What you have to do: Return the lines below exactly, from the first line to the line that contains "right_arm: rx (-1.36". Leave out pictures.

(Collection entries)
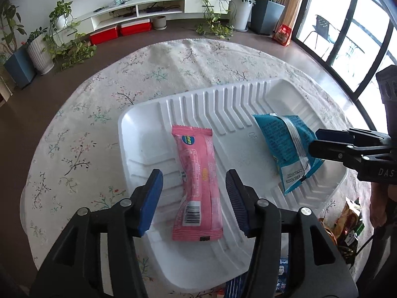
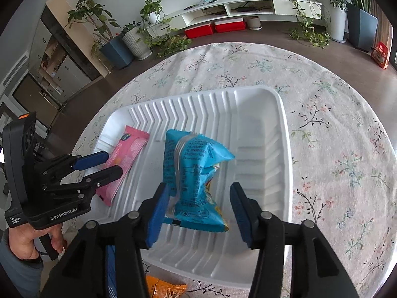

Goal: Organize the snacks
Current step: 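Withdraw both grippers from the tray toward the snack pile, then grasp the white-red bag with the left gripper while the right gripper grasps the black packet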

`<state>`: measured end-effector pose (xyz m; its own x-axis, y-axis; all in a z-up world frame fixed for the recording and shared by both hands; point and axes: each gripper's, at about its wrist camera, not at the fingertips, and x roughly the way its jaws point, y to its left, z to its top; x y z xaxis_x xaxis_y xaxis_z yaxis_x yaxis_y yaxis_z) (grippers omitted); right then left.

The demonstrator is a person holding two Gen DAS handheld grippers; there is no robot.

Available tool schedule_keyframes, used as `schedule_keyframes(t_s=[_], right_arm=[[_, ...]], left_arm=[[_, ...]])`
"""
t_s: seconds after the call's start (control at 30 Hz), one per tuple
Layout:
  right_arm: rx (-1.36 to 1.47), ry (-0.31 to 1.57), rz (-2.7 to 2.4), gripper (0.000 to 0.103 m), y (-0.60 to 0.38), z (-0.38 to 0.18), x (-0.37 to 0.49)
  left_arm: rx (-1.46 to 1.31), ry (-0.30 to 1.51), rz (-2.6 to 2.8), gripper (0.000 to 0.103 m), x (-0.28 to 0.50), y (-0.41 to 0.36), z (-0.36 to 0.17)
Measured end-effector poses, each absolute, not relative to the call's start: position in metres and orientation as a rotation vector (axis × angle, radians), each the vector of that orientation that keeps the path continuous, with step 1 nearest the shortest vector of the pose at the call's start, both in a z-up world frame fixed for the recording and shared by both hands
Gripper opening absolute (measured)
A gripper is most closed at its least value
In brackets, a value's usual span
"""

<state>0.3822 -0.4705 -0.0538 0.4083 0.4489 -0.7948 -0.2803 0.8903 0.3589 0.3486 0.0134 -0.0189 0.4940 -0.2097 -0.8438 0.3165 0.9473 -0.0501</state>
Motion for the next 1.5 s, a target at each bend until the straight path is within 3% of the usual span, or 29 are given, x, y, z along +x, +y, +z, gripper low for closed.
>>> schedule_keyframes(t_s=[0.07, 0.13, 0.2, 0.23, 0.37, 0.47, 0.63, 0.77, 0.93, 1.1, 1.37, 1.5], right_arm=[[0.192, 1.037, 0.452, 0.062, -0.478, -0.045, 0.379], [0.225, 1.011, 0.438, 0.07, -0.489, -0.034, 0.375], [0.271, 0.978, 0.43, 0.076, -0.5, -0.021, 0.368], [0.302, 0.957, 0.427, 0.08, -0.508, -0.014, 0.361], [0.461, 0.871, 0.426, 0.101, -0.538, 0.005, 0.325], [0.527, 0.825, 0.479, 0.102, -0.551, 0.013, 0.288], [0.523, 0.79, 0.497, 0.102, -0.558, 0.009, 0.22], [0.496, 0.809, 0.44, 0.095, -0.559, -0.009, 0.175], [0.412, 0.841, 0.395, 0.092, -0.542, -0.03, 0.145], [0.278, 0.86, 0.415, 0.08, -0.514, -0.044, 0.136], [0.293, 0.912, 0.492, 0.078, -0.506, -0.053, 0.136], [0.297, 0.94, 0.502, 0.078, -0.504, -0.057, 0.138]], left_arm=[[0.102, 0.968, -0.314, 0.06, 0.34, 0.022, -0.004], [0.075, 0.923, -0.322, 0.072, 0.327, 0.031, 0.013], [0.048, 0.889, -0.346, 0.099, 0.312, 0.04, 0.026], [0.02, 0.867, -0.37, 0.103, 0.302, 0.046, 0.033], [-0.031, 0.674, -0.378, 0.103, 0.248, 0.068, 0.057], [-0.045, 0.772, -0.305, 0.103, 0.217, 0.082, 0.058], [-0.073, 0.725, -0.309, 0.103, 0.154, 0.104, 0.053], [-0.024, 0.729, -0.377, 0.103, 0.115, 0.104, 0.038], [0.046, 0.773, -0.446, 0.103, 0.07, 0.084, 0.017], [0.141, 0.756, -0.506, 0.103, 0.037, 0.053, 0.003], [0.574, 0.696, -0.73, 0.103, 0.064, 0.032, 0.003], [0.754, 0.752, -0.848, 0.103, 0.098, 0.025, -0.01]])
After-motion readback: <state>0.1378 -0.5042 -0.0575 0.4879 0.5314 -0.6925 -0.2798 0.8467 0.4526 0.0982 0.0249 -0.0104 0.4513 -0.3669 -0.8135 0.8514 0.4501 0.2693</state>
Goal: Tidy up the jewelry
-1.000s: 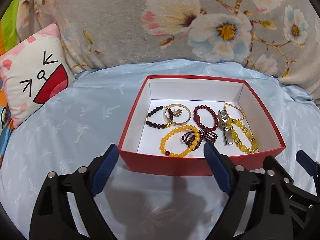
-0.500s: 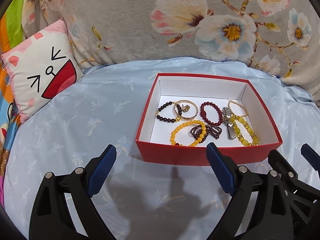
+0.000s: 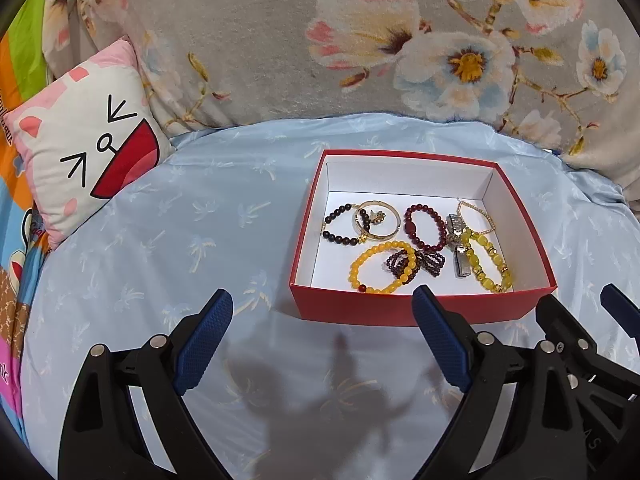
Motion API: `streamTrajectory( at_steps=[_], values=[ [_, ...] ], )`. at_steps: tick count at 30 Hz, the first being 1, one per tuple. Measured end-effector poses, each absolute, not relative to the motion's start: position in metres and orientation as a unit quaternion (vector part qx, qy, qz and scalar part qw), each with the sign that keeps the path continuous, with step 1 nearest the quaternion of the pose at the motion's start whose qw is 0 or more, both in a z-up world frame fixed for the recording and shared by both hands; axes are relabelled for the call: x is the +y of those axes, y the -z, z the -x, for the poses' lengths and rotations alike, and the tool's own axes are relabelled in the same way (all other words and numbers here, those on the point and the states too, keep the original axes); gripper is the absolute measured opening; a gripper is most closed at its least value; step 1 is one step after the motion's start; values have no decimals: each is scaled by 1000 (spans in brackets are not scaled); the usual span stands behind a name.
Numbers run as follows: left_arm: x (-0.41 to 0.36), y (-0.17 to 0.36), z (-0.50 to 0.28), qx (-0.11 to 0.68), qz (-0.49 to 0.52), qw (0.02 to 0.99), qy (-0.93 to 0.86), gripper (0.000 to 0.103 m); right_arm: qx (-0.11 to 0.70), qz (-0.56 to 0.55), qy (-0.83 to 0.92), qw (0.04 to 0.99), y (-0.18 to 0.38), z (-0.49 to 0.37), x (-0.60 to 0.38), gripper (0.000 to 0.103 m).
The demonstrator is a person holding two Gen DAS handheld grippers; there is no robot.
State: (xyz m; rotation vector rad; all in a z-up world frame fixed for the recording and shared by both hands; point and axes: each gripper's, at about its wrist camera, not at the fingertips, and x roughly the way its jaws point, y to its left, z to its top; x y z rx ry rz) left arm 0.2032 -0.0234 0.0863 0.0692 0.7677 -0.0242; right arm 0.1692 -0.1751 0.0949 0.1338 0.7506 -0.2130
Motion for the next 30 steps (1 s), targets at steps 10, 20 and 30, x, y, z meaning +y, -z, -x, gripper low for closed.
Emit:
streamTrajectory(
  at_steps=[10,20,30],
  values=[
    [-22,-88,-204,376,-33,926,12,87,363,-61,106,924,-96,-169,-173,84],
    [-19,-89,-204,377,-34,926,10,87,363,-61,106,924,-97,-169,-172,84],
    [-17,-90,-203,378,-31,925,5,87,363,-61,107,924,-97,-169,-173,84]
  ],
)
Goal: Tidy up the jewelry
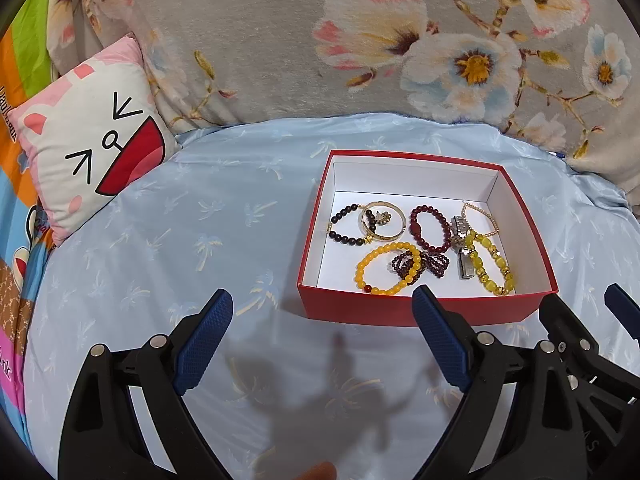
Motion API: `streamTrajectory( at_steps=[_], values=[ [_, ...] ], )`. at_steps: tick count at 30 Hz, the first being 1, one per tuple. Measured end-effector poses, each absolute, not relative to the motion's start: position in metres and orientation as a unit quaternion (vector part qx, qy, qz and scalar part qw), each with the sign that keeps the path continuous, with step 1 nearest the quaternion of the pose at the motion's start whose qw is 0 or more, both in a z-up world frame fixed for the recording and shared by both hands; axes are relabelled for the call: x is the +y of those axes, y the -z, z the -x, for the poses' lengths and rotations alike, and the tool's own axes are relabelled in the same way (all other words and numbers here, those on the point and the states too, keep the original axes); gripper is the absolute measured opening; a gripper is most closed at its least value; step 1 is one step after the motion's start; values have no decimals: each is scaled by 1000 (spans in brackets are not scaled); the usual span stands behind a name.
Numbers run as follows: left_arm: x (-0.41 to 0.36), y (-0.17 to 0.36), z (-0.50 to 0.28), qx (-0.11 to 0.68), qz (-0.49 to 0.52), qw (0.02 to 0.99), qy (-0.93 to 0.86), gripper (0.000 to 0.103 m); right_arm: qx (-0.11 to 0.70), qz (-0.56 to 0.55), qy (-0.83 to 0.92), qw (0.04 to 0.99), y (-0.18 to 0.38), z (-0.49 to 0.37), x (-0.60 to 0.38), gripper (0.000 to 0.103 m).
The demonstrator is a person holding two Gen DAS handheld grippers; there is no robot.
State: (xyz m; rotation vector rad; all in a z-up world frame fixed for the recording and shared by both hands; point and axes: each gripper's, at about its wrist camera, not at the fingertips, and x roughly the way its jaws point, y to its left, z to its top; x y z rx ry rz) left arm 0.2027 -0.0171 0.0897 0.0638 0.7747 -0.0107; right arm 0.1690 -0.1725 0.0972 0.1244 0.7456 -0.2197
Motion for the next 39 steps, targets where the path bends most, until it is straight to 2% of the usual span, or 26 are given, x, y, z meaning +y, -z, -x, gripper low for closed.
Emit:
streamTrajectory(
  at_steps=[39],
  values=[
    [-17,-90,-204,374,-31,927,3,85,362,-56,107,924,-102,-169,-174,84]
  ],
)
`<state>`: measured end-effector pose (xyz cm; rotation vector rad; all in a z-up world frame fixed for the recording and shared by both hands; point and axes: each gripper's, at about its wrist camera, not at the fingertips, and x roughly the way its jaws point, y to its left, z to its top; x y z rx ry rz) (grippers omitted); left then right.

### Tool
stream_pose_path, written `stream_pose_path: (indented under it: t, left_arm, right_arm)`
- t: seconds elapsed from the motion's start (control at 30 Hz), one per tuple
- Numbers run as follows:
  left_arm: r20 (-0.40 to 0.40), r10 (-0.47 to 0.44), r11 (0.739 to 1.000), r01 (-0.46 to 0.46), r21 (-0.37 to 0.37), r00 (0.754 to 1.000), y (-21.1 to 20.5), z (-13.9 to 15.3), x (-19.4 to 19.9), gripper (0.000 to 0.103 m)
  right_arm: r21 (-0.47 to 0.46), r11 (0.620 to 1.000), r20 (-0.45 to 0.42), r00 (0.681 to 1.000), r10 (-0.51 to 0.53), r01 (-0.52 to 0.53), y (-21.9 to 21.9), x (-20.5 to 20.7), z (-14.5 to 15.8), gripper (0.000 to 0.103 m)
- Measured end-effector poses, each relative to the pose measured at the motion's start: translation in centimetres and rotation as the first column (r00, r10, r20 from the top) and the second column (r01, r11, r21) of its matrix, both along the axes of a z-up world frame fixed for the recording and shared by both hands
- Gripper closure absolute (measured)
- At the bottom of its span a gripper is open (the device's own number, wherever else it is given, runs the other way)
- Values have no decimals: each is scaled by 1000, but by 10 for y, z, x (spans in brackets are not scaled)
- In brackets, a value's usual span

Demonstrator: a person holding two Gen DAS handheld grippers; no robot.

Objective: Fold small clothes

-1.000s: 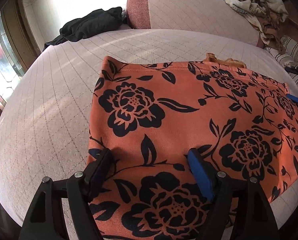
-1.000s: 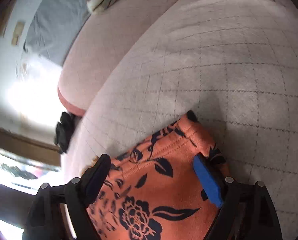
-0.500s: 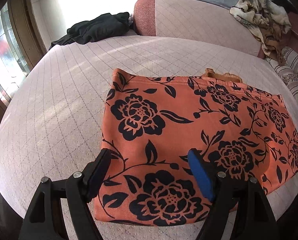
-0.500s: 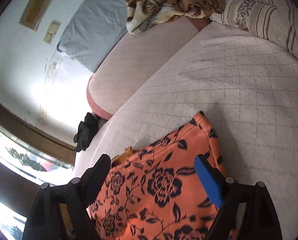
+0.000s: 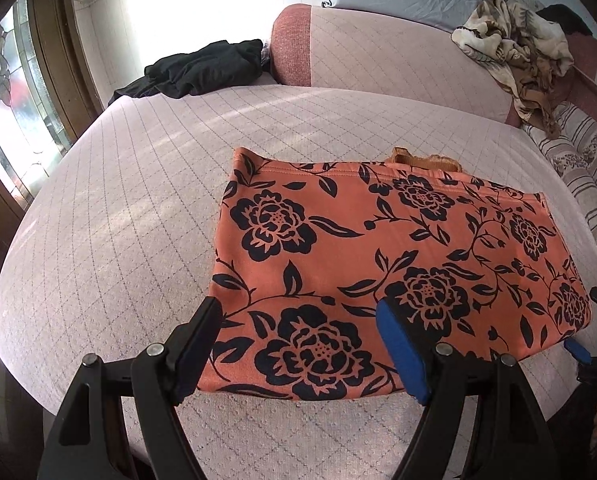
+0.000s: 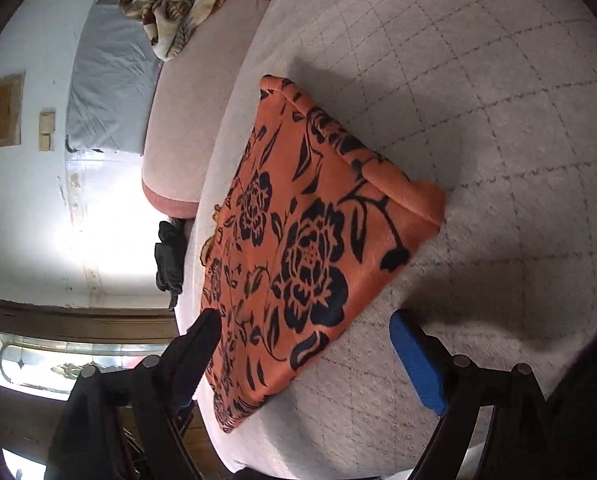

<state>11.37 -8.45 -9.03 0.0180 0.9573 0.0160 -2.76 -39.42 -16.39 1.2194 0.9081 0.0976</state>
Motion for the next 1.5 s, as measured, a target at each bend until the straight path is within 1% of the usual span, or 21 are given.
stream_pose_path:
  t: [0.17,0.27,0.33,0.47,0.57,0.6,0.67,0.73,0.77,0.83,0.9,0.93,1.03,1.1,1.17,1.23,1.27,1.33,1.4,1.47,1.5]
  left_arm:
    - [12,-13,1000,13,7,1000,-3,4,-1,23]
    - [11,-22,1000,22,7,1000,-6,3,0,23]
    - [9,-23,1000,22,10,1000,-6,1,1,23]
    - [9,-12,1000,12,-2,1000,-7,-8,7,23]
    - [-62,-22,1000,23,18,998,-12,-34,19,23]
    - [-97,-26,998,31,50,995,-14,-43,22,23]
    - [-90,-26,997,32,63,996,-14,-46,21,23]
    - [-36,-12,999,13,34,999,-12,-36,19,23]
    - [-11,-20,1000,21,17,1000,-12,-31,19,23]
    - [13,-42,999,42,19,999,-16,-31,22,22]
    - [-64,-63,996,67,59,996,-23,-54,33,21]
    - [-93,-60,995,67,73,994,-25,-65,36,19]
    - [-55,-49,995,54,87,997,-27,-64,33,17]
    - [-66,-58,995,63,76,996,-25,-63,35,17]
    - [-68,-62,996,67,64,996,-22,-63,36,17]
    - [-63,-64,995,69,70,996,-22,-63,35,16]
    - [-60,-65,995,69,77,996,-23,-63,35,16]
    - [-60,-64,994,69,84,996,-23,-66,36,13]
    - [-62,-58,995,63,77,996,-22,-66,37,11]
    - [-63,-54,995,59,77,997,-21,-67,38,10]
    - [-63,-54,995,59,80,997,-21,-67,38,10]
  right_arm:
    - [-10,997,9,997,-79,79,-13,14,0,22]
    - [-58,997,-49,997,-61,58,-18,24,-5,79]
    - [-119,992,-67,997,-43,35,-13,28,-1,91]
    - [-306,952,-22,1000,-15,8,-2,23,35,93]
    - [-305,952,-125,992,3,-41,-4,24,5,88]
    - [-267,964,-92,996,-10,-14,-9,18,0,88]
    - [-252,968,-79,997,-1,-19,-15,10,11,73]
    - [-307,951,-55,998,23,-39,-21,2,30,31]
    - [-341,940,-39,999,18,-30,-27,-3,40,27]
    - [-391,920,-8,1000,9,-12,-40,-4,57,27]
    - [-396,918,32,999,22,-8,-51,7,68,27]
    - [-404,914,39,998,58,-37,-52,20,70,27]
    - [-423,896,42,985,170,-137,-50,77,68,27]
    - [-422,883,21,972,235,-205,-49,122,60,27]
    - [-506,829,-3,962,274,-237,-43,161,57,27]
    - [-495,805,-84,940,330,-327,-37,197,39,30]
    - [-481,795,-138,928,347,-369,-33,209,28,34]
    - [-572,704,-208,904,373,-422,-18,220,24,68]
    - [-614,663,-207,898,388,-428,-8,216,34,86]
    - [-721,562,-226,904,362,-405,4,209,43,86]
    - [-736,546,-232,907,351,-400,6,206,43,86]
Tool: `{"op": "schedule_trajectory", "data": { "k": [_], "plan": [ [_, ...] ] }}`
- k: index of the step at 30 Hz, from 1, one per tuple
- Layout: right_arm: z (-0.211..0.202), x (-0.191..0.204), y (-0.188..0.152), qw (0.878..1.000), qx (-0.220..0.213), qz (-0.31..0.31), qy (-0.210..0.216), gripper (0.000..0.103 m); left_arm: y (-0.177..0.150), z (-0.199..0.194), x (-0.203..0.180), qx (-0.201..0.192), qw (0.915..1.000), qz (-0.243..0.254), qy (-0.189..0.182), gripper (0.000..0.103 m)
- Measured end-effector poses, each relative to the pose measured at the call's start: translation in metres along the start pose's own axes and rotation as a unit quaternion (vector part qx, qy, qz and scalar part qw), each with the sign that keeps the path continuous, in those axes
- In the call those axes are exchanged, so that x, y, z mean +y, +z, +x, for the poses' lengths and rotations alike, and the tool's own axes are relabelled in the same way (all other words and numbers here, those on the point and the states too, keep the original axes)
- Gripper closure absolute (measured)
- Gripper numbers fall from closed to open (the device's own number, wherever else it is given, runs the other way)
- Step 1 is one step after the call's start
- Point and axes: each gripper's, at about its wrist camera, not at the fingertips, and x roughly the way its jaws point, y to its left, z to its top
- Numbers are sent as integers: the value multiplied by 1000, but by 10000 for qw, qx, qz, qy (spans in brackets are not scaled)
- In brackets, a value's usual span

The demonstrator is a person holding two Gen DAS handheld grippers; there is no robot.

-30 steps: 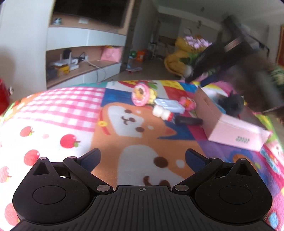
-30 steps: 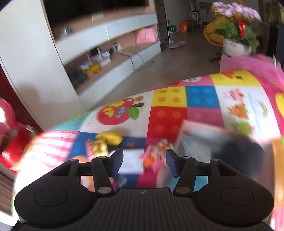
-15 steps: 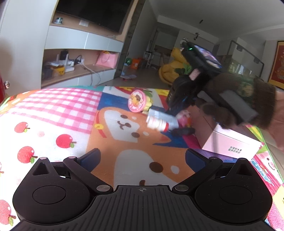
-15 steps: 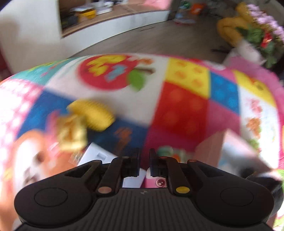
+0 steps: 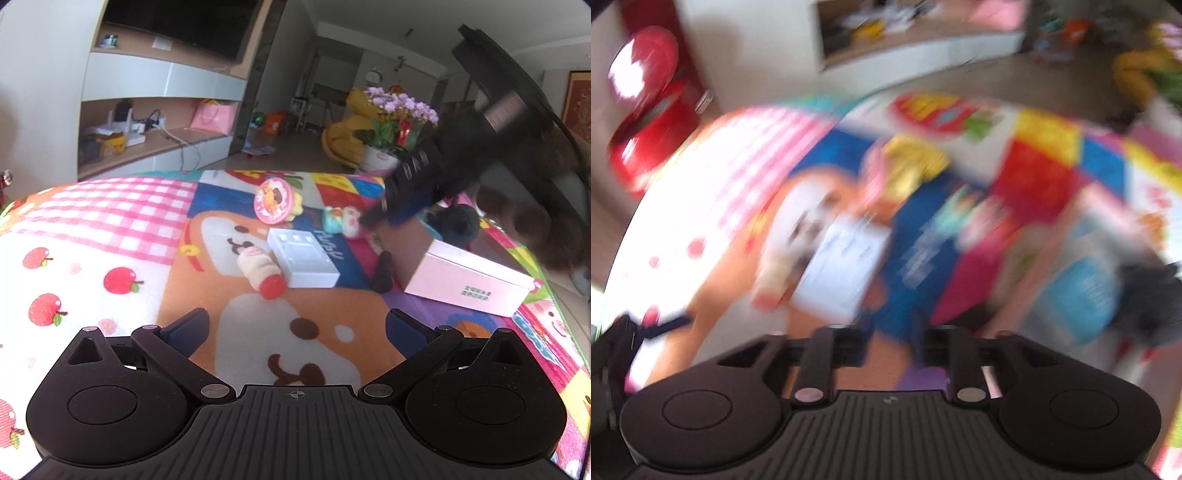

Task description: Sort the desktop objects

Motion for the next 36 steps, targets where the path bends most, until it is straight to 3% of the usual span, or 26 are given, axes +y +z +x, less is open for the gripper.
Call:
{"op": "schedule_trajectory", "data": {
  "k": [2,6,7,10,11,12,15,18,23,25,28,32,36],
  "plan": [
    [9,-9,21,9997,-65,171,-188,62,5,6,-2,72,9998,104,175,0],
    [46,-16,53,9979,-25,236,-607,22,8,9,6,-2,9998,55,196,0],
    [57,-13,60,9969,14,76,-779,21,7,9,9,-12,9998,-8,173,0],
    [87,-14,70,9938,394,-66,-1040,21,7,9,18,-24,9997,-222,50,0],
    [94,-15,69,9928,539,-60,-1064,26,7,8,20,-54,9996,-283,7,0],
    [98,-15,68,9924,642,-74,-1046,39,7,8,22,-66,9994,-330,-25,0],
    [92,-11,54,9934,546,-203,-985,44,6,8,23,-71,9992,-379,-90,0],
    [60,-6,40,9971,283,-140,-699,45,5,7,21,-119,9993,-333,-107,0],
    [-38,-2,-11,9984,-519,4,226,45,5,6,18,-150,9995,-268,-58,0],
    [-66,-3,-40,9973,-637,88,340,45,5,7,16,-153,9996,-224,-12,0],
    [-85,-8,-88,9978,-597,213,204,45,4,6,12,-190,9997,-111,81,0],
    [-84,-5,-149,9965,-682,21,-478,45,4,7,4,-134,9993,134,312,0],
    [-78,-12,-186,9930,-965,103,-680,41,3,7,-10,-11,9986,390,353,0]
  ]
}}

Response box:
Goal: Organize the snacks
Current step: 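Withdraw both grippers from the tray toward the snack pile, then grasp the white-red bag with the left gripper while the right gripper grasps the black packet
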
`<state>`: measured end-effector pose (xyz m; its own x-axis, y-axis; all in a z-up world frame fixed for the recording and shared by both hands; point and axes: each gripper's, at about its wrist camera, not at the fingertips, and x roughly the way its jaws point, y to its left, z to its top; x y z xaxis_x xaxis_y xaxis_z yaxis_x yaxis_y yaxis_z) (grippers omitted); right then left.

The demonstrator is a person holding two Gen DAS handheld grippers; there is no robot.

Available tool schedule_keyframes, used as `schedule_keyframes(t_s=[_], right_arm=[[_, ...]], left_arm=[[_, ...]])`
"""
t_s: seconds after the call's start (control at 30 Hz), one per tuple
Layout:
  right_arm: rx (-1.36 to 1.47), ry (-0.31 to 1.57), rz (-2.7 to 2.4), gripper (0.000 to 0.103 m), y (-0.60 to 0.38), z (-0.38 to 0.18), x (-0.37 to 0.49)

There's nothing left to add to the answer.